When we first entered through the grand travertine entrance pillars, Anacrites was the trusted official and I the seedy hangdog, under guard and in disgrace. But no protocol that I knew said I had to go along with it. Two days in bruising leg irons made it easy to adopt a brave expression and a limp. Which meant the first thing Titus Caesar asked me was, 'Something wrong with your leg, Falco?'

'Just an old fracture, sir. I broke a leg last winter, on that job for your father in Britain; it bothers me when I'm cramped up without exercise...'

'Cut the pathos, Falco!' Anacrites growled.

Titus shot a sharp glance at the spy. 'Britain; I remember!' His tone was clipped. The work I did for his father in Britain was too confidential to be mentioned in detail, but Anacrites would know of it. I heard him mutter with annoyance. I also noticed the secretary, whose job was to take shorthand notes, hold his stylus discreetly at rest as confidential subject matter came up. His exotic oriental eye caught mine momentarily; finely tuned to atmosphere, he anticipated fun.

Then Titus gestured to a slaveboy. 'Didius Falco needs looking after. Will you bring him a seat?'

Even at that stage Anacrites had no real need to worry. I had never made any secret of my rampant republican views. Dealing with the Imperial family always caused me difficulty. The Chief Spy knew as well as I did what to expect. M Didius Falco was about to be rude, ungracious, and a fool to himself as usual.

Chapter XXXI

So there we were. Titus relaxed on a throne, with one ankle crossed on the opposite knee, crushing the braid-encrusted pleats of his purple overtunic. To the slaveboy it seemed natural to place my cushioned footstool near the only other person who was seated, so he carried it right up onto the plinth at the base of His Caesarship's throne. He helped me hitch myself up. Anacrites took a step forward, then suppressed the protest as he was forced to accept his Imperial master's courtesy to me. I refrained from smirking; Anacrites was far too dangerous. I perched on my footstool, occasionally rubbing my leg unconsciously, as if it was a habit when my poor cracked bones were distressing me...

Titus was thirty. Too happy to be called handsome and too approachable for his rank, though a grave sense of public duty had recently sobered him. Even those forced to endure existence in the provinces knew from the coinage that he had a less craggy version of his father's bourgeois face, and curly hair. While he was a boy that mop probably caused his mother to pass the same remarks as mine did, but had Flavia Domitilla still been alive she could have relaxed now: a circus of hairdressers kept her eldest trim, so he would not let the Empire down in front of foreign ambassadors.

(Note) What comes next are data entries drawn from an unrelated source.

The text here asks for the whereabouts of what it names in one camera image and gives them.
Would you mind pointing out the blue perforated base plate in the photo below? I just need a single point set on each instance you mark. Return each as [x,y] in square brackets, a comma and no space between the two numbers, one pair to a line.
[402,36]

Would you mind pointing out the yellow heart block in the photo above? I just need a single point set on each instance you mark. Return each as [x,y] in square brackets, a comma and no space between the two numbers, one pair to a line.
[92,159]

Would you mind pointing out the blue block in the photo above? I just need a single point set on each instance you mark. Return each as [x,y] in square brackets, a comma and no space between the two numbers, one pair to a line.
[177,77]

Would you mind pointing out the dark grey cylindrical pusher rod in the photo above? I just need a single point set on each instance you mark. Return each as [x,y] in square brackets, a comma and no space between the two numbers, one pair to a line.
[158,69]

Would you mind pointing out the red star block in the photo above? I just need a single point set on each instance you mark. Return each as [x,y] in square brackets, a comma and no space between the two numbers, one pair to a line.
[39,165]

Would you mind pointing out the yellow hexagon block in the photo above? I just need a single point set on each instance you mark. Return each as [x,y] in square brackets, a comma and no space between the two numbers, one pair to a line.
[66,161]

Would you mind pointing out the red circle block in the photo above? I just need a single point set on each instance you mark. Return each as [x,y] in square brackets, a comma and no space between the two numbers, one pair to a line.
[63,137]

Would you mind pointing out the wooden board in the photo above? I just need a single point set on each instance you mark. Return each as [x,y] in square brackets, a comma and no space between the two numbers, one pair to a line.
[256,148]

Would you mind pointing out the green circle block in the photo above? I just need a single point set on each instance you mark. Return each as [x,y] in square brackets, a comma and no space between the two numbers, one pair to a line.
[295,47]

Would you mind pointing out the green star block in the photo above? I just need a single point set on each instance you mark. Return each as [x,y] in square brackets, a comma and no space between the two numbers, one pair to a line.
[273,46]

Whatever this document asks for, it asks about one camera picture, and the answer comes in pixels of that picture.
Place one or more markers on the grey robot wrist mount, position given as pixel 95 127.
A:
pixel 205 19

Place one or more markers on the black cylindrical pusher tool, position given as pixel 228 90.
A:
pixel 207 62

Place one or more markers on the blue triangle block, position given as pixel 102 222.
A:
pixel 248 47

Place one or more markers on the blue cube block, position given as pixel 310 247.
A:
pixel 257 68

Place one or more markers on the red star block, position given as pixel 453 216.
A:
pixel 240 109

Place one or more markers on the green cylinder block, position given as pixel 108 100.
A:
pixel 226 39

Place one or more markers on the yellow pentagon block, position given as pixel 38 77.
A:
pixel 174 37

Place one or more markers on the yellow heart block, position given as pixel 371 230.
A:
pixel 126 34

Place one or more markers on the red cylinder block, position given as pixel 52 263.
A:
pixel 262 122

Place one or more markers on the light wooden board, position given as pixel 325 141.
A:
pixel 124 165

Titus and I made a nice friendly group, up on his plinth. My letter was in his hand; he tossed the roll back at me. There was a glint in his eye. Titus was always so gracious I suspected a joke-yet the charm was genuine. 'This is a moving narrative!'

'Sorry, Caesar. I'm a spare-time poet; my style tends to lyrical excess.' Titus grinned. He was a patron of the arts. I was on safe ground.

It was the wrong moment to force the Chief Spy to watch us enjoying ourselves. Infected by my own wariness, Titus gave Anacrites the nod to approach and state his case.

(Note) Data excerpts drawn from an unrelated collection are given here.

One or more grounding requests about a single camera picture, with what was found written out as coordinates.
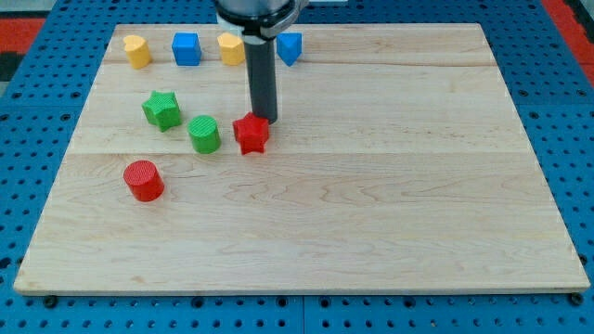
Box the yellow heart block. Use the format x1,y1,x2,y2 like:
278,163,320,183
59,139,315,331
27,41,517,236
123,34,152,70

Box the light wooden board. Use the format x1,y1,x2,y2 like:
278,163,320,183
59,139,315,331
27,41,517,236
14,23,590,296

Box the blue triangle block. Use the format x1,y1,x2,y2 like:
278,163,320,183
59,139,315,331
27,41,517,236
277,32,303,67

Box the red cylinder block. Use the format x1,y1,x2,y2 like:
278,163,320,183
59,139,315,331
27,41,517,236
123,160,164,202

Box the red star block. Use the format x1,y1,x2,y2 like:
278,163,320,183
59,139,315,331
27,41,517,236
232,112,269,155

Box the blue cube block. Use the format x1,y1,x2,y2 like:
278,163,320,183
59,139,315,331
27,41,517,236
172,32,201,66

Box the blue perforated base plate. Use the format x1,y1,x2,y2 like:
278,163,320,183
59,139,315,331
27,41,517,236
1,0,593,333

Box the yellow pentagon block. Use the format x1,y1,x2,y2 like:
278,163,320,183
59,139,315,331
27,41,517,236
217,32,246,66

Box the green cylinder block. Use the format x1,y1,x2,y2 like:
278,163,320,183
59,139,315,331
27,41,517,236
187,115,221,154

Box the grey robot arm end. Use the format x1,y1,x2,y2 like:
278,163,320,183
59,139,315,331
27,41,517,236
213,0,309,40

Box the green star block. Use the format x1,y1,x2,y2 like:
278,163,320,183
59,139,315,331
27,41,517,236
141,91,182,132

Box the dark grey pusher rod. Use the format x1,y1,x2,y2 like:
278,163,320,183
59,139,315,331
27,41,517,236
244,36,278,123

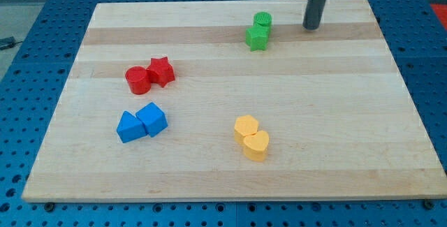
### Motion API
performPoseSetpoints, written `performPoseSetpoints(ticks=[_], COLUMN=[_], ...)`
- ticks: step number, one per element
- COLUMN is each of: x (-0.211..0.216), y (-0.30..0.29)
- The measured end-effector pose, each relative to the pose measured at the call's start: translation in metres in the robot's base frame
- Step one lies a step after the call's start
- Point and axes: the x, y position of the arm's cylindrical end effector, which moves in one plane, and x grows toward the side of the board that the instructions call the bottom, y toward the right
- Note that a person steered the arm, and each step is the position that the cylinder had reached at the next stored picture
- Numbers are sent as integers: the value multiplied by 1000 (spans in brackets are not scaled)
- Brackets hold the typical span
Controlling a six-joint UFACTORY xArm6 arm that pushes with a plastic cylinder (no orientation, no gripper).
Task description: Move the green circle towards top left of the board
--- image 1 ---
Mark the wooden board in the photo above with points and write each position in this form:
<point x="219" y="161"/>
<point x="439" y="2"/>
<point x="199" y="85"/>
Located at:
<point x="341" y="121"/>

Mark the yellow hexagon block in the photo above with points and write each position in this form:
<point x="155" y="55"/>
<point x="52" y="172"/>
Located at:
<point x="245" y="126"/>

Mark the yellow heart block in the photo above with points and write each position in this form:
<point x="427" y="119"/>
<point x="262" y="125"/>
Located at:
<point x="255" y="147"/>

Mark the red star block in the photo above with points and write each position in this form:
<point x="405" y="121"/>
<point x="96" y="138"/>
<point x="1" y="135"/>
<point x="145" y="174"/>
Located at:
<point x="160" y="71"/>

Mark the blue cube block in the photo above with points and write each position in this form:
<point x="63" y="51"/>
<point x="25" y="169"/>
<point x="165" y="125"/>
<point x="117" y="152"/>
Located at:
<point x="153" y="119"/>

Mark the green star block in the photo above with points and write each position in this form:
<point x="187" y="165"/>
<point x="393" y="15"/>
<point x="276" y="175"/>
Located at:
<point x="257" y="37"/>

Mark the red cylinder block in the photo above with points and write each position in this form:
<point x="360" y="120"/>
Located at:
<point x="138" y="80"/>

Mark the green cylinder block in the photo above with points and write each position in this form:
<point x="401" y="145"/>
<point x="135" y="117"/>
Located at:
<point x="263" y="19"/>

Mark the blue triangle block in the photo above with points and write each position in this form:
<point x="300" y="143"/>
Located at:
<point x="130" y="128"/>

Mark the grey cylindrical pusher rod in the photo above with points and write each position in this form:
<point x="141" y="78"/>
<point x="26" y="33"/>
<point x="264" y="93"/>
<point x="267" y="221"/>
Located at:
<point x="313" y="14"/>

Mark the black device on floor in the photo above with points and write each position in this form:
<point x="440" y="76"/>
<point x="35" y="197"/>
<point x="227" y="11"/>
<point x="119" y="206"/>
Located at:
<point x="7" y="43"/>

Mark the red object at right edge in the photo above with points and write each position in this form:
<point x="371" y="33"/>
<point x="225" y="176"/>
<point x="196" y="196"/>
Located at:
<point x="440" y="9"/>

Anacrites took the floor without bluster. I had seen him in action on other occasions so was prepared for the worst. He possessed the true bureaucrat's knack of sounding reasonable whatever lies he told.

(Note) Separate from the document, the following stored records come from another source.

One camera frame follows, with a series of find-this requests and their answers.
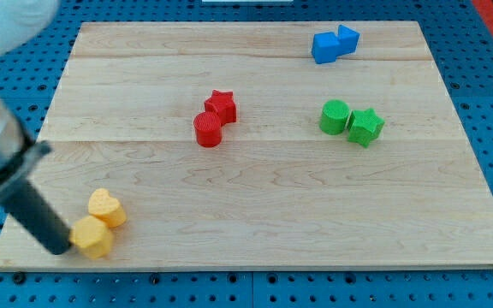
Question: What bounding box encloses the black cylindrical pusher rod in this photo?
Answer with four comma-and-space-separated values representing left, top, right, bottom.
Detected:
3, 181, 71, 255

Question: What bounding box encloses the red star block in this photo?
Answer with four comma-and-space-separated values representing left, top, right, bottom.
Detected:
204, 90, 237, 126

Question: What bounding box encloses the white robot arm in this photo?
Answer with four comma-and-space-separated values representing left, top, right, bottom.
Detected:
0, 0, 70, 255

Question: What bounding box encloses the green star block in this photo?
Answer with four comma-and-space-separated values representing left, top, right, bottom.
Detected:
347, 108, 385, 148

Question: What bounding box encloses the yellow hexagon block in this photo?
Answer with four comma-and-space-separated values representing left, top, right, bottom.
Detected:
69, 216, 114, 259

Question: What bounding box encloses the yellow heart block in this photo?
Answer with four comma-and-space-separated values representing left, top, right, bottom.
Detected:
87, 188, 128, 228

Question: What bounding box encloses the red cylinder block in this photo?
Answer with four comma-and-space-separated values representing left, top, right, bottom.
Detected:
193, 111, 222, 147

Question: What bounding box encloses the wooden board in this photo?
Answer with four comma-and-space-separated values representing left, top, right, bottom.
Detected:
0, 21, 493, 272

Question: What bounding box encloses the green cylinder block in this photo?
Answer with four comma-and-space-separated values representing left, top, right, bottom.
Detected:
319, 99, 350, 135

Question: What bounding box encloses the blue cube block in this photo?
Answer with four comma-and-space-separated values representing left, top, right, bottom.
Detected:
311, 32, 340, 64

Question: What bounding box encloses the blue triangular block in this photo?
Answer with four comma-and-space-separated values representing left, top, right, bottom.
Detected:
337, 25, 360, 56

In some ways I felt sorry for the unprincipled carbuncle. His was a classic case of career blight. He must have studied his craft under Nero, those crazy years of suspicion and terror, when prospects for intelligence agents had never looked more golden. Then as he reached his prime he found himself stuck with the new Emperor Vespasian, a man so irredeemably provincial that he did not really believe in palace spies. So instead of enjoying himself at the centre of some crawling network of undercover termites, Anacrites now had to devote every day to proving that his place on the payroll was justified.